Pour débouter M. X… de sa demande de condamnation in solidum des autres conducteurs, avec leur assureur respectif, à lui verser une somme au titre de son préjudice économique par ricochet alors qu'il soutenait qu'à la date de l'accident, il avait créé depuis deux ans une entreprise de « trading international en matières premières », l'arrêt relève notamment que M. X… n'a pas fourni d' information précise sur l'évolution de sa situation professionnelle à compter de l'année 2004 jusqu'à l'accident du 3 mars 2007, n'a produit aucune information sur la provenance de ses revenus salariaux sur ces années et aucune pièce justificative à leur égard, que lors de son audition par les enquêteurs de police à la suite de l'accident, il s'est déclaré sans activité professionnelle et sans aucun revenu, que certains courriels, postérieurs au 3 mars 2007, démentent l'affirmation selon laquelle il aurait abandonné son activité de courtage à compter du jour de l'accident pour se consacrer exclusivement à l'assistance de son épouse et de son enfant gravement blessés, que parmi les pièces produites ne figure ni contrat de courtage signé par lui, ni, essentiellement, facture ou note d'honoraire ou de commission établie par lui au nom d'un quelconque mandant ou donneur d'ordre, que cette constatation est corroborée par le fait que, pour les années 2004 à 2007, ses avis d'imposition ne font mention d'aucun revenu non salarial et qu'il ne prouve pas que ses tentatives d'insertion dans le domaine du courtage international de matières premières lui aient procuré de quelconques revenus.

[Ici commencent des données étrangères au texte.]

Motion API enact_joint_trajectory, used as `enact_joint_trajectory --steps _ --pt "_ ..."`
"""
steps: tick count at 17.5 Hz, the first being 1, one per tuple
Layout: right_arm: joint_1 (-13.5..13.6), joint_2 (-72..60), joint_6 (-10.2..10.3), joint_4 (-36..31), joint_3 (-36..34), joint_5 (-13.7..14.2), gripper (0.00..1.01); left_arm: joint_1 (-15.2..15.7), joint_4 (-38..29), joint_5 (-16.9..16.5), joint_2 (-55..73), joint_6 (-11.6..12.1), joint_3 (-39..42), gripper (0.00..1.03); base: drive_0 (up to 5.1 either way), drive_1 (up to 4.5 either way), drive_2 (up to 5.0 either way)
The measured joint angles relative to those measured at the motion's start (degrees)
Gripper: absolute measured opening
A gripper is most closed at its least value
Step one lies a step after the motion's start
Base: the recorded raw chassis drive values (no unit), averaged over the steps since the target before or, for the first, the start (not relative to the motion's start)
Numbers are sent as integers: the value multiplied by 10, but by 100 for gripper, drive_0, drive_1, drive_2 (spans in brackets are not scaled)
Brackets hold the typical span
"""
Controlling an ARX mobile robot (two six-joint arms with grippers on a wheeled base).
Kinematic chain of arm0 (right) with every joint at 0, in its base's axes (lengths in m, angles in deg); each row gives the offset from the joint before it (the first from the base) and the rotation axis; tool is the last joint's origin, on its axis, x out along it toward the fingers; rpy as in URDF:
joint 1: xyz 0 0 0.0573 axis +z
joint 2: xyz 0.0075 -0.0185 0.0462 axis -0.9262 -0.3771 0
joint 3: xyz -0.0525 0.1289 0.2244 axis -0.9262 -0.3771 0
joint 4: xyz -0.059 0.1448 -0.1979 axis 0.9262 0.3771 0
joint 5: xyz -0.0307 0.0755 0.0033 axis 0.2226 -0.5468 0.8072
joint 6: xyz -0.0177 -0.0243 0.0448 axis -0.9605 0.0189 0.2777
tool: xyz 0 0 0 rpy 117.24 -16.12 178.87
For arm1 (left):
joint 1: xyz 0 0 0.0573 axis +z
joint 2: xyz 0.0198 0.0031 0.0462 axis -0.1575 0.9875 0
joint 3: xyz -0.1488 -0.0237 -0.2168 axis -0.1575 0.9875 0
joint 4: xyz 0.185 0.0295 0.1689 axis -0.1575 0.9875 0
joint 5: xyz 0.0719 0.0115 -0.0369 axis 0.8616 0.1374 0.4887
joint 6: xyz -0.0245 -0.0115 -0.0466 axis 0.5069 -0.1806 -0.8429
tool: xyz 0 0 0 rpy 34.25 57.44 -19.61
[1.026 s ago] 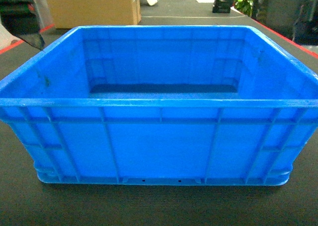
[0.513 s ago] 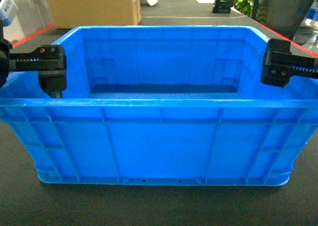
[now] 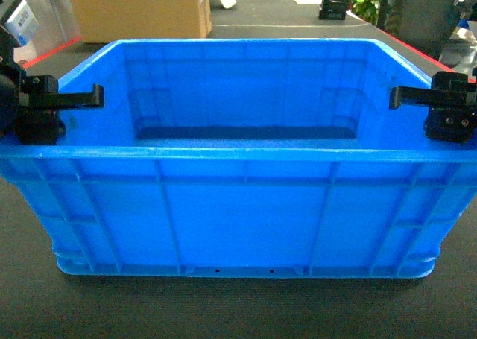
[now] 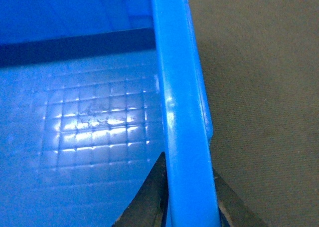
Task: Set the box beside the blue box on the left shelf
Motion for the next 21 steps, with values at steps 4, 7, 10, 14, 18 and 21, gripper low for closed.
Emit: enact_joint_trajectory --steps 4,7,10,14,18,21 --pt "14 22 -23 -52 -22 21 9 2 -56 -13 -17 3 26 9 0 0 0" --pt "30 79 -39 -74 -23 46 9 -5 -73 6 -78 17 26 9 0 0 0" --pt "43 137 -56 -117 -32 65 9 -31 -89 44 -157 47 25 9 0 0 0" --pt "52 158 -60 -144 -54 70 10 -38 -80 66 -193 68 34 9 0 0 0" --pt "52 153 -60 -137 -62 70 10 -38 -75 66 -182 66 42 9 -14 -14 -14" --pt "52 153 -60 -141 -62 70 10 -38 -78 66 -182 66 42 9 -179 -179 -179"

En déduisant de ces constatations qu'il n'est pas établi par M. X…, qu'après deux années de tentatives, il aurait conservé des chances de réussir une insertion que l'accident lui aurait fait perdre, la cour d'appel, qui n'a pas dénaturé les conclusions de ce dernier et a procédé à la recherche prétendument omise sur la perte de chance alléguée, a caractérisé, sans encourir les autres griefs du moyen, l'absence de préjudice économique par ricochet invoqué ».

Cass. 2e civ., 20 mai 2020, n° 19-10.247, P+B+I *
 
 
*Le lien vers la référence documentaire sera actif à partir du 25 juin 2020.